Artificial data
Explain first that a multiplicative model is equivalent to an additive model fitted to the logarithms of the values.
log(Data) | = log(Seasonal effect × Trend × Cyclical × Residual) |
= log(Seasonal effect) + log(Trend) + log(Cyclical) + log(Residual) |
Illustrative example
In the first example, the values increase by 20% each year, except for two years — 1983 and 1998 — in each of which the values decrease by 20%. However it is easy to overlook the 20% decrease in 1983.
Drag the slider to Log scale and observe that the time series is linearised and the two years with decreases appear the same.
Personal disposable income
On a log scale, the trend is fairly linear until about 1985, implying a constant percentage increase each year. However there has been a flattening out of the time series in recent years — the annual percentage increase in personal disposable income has become smaller.
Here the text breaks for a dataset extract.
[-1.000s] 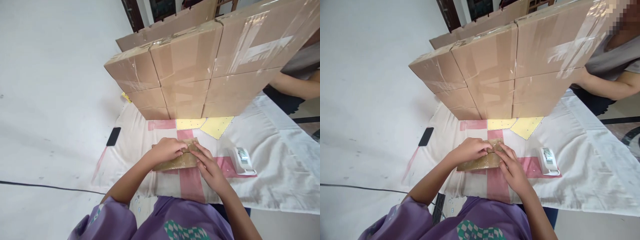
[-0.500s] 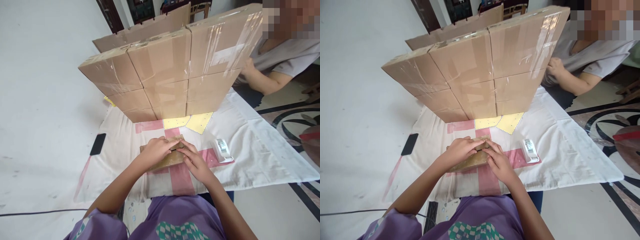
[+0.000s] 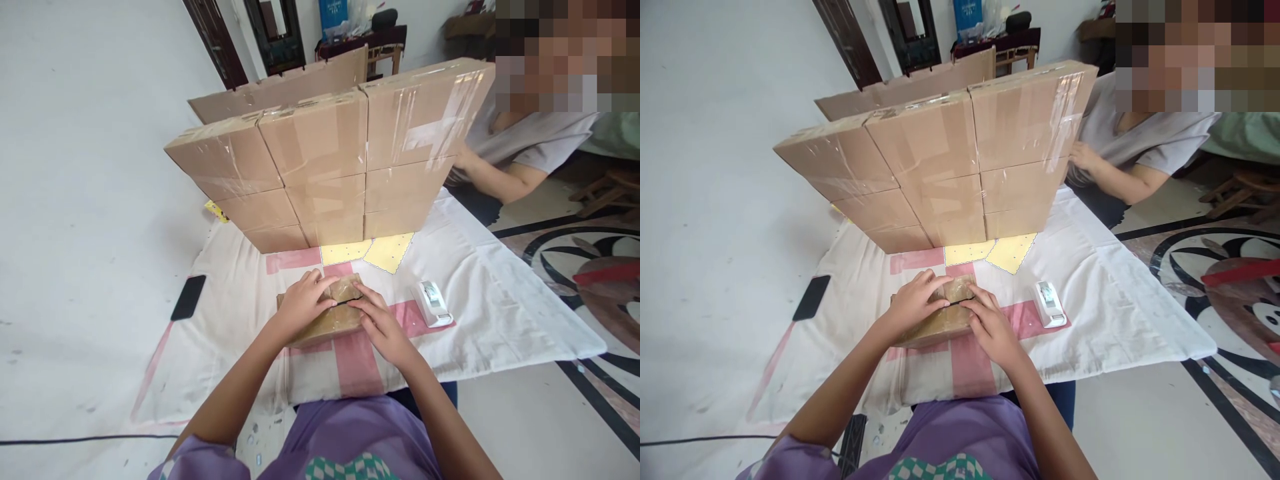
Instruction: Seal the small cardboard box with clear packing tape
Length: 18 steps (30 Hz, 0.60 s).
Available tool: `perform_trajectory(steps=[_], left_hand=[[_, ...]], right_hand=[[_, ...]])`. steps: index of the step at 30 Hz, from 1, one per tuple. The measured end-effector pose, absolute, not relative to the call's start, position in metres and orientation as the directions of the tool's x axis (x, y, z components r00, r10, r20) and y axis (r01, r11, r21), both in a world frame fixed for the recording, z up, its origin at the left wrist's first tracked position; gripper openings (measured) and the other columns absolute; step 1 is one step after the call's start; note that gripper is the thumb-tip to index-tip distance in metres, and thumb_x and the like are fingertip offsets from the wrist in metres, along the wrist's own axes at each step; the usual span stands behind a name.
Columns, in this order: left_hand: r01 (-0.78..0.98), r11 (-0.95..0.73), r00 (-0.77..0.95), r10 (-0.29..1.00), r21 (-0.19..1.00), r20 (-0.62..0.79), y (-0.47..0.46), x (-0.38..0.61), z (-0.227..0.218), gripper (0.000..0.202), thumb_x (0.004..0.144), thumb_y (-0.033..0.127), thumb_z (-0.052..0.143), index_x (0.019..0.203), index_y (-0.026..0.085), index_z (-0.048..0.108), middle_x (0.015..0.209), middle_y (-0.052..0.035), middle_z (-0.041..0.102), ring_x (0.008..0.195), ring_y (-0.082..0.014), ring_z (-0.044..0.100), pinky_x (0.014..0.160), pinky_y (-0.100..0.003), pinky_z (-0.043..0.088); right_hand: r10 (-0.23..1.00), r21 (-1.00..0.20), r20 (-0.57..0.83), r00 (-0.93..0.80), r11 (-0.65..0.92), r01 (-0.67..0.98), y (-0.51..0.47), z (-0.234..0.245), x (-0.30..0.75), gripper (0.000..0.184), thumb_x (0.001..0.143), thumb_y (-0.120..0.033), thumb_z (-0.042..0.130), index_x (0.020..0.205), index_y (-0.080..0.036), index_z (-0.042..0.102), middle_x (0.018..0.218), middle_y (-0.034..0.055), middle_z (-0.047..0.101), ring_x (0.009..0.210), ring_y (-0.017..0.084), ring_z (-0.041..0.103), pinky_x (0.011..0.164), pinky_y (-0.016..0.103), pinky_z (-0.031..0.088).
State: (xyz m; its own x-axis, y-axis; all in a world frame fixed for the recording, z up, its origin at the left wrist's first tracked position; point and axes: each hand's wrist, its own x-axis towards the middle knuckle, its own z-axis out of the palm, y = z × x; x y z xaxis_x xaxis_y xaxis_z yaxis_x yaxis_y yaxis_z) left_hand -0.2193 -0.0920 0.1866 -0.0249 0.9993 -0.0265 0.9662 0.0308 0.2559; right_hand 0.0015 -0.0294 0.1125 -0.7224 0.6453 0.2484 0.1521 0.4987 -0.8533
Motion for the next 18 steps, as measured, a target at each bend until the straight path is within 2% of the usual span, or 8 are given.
perform_trajectory(steps=[3,5,8,15,18], left_hand=[[0.960,0.157,-0.165,0.986,0.233,0.014,-0.093,-0.219,0.177,0.045,0.091,0.049,0.065,0.132,0.031,0.057,0.119,-0.0066,0.055,0.115,-0.0295,0.051,0.092,-0.043,0.042],[0.943,0.224,-0.230,0.973,0.244,-0.005,-0.093,-0.220,0.172,0.043,0.089,0.056,0.063,0.122,0.029,0.062,0.119,-0.0073,0.055,0.117,-0.0313,0.049,0.096,-0.047,0.039],[0.927,0.227,-0.219,0.974,0.298,-0.061,-0.093,-0.222,0.170,0.037,0.092,0.057,0.058,0.114,0.028,0.063,0.118,-0.0062,0.057,0.116,-0.0300,0.049,0.098,-0.049,0.037],[0.907,0.256,-0.239,0.967,0.334,-0.091,-0.089,-0.221,0.172,0.031,0.093,0.053,0.058,0.110,0.027,0.064,0.120,-0.0059,0.059,0.118,-0.0301,0.049,0.100,-0.050,0.035],[0.894,0.248,-0.250,0.967,0.374,-0.043,-0.092,-0.220,0.174,0.032,0.092,0.049,0.061,0.117,0.029,0.062,0.125,-0.0061,0.057,0.123,-0.0301,0.049,0.101,-0.049,0.035]], right_hand=[[0.649,-0.850,0.261,-0.714,0.505,0.149,-0.030,0.112,0.001,0.036,0.102,-0.023,0.039,0.127,-0.026,0.064,0.159,0.0057,0.040,0.148,0.025,0.035,0.122,0.052,0.036],[0.650,-0.848,0.279,-0.707,0.512,0.137,-0.031,0.112,0.001,0.036,0.102,-0.022,0.039,0.127,-0.026,0.064,0.158,0.0060,0.041,0.148,0.025,0.036,0.122,0.052,0.037],[0.649,-0.846,0.302,-0.699,0.520,0.117,-0.031,0.111,0.000,0.036,0.100,-0.021,0.039,0.126,-0.026,0.065,0.157,0.0067,0.043,0.147,0.025,0.038,0.121,0.053,0.038],[0.647,-0.841,0.315,-0.694,0.530,0.112,-0.031,0.109,0.000,0.037,0.100,-0.019,0.039,0.125,-0.026,0.065,0.157,0.0063,0.043,0.147,0.024,0.037,0.121,0.052,0.037],[0.656,-0.843,0.299,-0.694,0.522,0.131,-0.032,0.108,0.000,0.037,0.100,-0.019,0.039,0.125,-0.026,0.065,0.158,0.0062,0.042,0.147,0.024,0.036,0.122,0.052,0.037]])
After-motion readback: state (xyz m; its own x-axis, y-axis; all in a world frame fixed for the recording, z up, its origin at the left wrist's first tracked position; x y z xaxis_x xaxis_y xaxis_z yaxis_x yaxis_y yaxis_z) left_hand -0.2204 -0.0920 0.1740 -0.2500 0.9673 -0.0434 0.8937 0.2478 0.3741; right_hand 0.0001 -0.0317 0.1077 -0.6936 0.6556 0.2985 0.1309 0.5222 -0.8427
Visitor arrivals in New Zealand
Again it is percentage changes that are most meaningful, suggesting use of a multiplicative model (and therefore log scale). This makes the seasonal variation more similar in different years.
The first example is an artificial one.
The second example shows how US personal disposable income (in billions of dollars) changed between 1959 and 2001.
The third example is a seasonal time series. It describes the numbers of short-term visitor arrivals in New Zealand (in thousands) each quarter from 1980 to 2000.